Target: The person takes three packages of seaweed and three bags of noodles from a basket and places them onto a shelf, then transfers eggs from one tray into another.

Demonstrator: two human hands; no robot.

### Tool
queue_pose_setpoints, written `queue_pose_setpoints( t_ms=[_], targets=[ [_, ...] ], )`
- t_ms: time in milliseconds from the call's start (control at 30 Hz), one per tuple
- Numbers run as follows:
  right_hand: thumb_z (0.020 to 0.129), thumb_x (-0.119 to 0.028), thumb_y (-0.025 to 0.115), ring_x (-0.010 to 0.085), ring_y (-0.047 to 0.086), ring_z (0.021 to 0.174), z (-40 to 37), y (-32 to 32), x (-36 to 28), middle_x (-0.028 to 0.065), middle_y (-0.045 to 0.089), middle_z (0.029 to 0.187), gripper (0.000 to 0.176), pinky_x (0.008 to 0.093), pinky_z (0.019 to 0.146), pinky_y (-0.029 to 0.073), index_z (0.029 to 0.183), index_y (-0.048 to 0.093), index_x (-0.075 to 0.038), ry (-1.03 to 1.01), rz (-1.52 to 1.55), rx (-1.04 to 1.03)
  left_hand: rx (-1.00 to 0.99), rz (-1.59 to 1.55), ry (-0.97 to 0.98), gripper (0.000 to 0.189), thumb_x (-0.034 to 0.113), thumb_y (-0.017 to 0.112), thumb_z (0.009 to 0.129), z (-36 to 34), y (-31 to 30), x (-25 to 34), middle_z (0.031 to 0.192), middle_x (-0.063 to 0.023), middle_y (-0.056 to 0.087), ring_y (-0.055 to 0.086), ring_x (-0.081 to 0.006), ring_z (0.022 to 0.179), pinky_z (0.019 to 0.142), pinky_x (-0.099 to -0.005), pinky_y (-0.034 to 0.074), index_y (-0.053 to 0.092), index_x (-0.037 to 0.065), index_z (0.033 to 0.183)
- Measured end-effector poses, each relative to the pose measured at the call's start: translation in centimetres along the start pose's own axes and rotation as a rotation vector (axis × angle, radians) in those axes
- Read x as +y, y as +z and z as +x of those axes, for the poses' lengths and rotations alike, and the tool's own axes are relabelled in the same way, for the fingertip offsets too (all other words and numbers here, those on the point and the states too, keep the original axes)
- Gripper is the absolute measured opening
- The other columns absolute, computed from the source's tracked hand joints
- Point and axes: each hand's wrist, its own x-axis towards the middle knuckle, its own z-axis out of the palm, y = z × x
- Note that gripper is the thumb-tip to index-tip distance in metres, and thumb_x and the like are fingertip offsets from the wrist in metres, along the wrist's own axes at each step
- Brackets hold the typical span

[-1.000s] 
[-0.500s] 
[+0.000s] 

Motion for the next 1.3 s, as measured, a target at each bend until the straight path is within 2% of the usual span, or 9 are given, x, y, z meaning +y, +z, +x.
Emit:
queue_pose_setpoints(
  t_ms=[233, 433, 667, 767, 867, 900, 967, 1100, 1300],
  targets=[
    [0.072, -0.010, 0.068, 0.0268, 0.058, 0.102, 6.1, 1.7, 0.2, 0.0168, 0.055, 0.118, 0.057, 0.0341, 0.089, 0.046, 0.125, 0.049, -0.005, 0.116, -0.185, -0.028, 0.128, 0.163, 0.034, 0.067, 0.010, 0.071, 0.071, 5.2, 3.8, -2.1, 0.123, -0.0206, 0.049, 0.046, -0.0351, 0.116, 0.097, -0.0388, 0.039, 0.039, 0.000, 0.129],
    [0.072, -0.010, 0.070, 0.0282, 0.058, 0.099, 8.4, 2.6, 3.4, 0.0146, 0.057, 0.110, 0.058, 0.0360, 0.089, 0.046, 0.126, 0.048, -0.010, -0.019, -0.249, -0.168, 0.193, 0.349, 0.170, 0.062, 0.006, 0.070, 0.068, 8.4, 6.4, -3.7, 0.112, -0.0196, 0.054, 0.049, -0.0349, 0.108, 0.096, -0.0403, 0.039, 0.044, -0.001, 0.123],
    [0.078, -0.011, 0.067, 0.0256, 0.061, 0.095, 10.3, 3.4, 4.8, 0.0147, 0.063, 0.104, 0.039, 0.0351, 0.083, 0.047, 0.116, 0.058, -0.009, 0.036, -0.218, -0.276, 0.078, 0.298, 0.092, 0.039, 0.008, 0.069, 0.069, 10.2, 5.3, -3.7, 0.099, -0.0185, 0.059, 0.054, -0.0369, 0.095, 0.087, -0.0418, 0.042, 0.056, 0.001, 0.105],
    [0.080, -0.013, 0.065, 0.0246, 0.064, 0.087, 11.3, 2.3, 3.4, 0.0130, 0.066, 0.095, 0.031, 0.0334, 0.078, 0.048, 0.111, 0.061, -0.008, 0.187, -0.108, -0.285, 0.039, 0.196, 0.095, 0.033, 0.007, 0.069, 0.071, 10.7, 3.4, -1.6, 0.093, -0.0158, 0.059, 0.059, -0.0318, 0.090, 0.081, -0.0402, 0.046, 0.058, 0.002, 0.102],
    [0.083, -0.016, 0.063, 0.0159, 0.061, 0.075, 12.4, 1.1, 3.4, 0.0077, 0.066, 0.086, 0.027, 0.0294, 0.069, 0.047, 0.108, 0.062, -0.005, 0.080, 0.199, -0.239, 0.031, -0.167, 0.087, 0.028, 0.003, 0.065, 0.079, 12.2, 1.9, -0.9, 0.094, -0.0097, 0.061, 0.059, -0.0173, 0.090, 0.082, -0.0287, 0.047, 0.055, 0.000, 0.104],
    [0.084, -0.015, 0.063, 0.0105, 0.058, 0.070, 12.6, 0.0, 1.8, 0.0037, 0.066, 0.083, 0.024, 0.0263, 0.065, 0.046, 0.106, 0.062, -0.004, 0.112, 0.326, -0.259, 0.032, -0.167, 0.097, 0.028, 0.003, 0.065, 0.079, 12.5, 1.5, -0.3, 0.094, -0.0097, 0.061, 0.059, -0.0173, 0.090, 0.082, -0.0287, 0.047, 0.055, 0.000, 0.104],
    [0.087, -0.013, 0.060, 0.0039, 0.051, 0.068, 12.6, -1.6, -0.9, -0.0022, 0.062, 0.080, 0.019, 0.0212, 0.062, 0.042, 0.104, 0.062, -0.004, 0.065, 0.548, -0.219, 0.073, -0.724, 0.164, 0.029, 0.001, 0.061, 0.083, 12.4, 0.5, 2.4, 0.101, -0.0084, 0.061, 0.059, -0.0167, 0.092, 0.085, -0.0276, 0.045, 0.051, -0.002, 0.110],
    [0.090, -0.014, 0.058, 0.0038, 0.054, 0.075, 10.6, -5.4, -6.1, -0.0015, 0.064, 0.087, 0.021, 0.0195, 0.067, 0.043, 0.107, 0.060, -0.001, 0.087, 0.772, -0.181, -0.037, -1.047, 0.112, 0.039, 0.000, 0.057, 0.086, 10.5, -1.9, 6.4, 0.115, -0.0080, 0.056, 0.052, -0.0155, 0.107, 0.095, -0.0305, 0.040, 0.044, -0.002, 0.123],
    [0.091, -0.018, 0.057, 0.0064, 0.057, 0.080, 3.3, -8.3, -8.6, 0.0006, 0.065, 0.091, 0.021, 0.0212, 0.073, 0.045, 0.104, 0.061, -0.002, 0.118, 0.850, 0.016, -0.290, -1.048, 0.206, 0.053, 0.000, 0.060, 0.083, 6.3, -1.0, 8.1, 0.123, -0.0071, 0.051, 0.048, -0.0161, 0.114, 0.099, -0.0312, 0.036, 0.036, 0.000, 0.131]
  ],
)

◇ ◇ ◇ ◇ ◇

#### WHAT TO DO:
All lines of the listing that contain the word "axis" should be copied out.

#### EXERCISE RESULT:
- Measured end-effector poses, each relative to the pose measured at the call's start: translation in centimetres along the start pose's own axes and rotation as a rotation vector (axis × angle, radians) in those axes
- Point and axes: each hand's wrist, its own x-axis towards the middle knuckle, its own z-axis out of the palm, y = z × x

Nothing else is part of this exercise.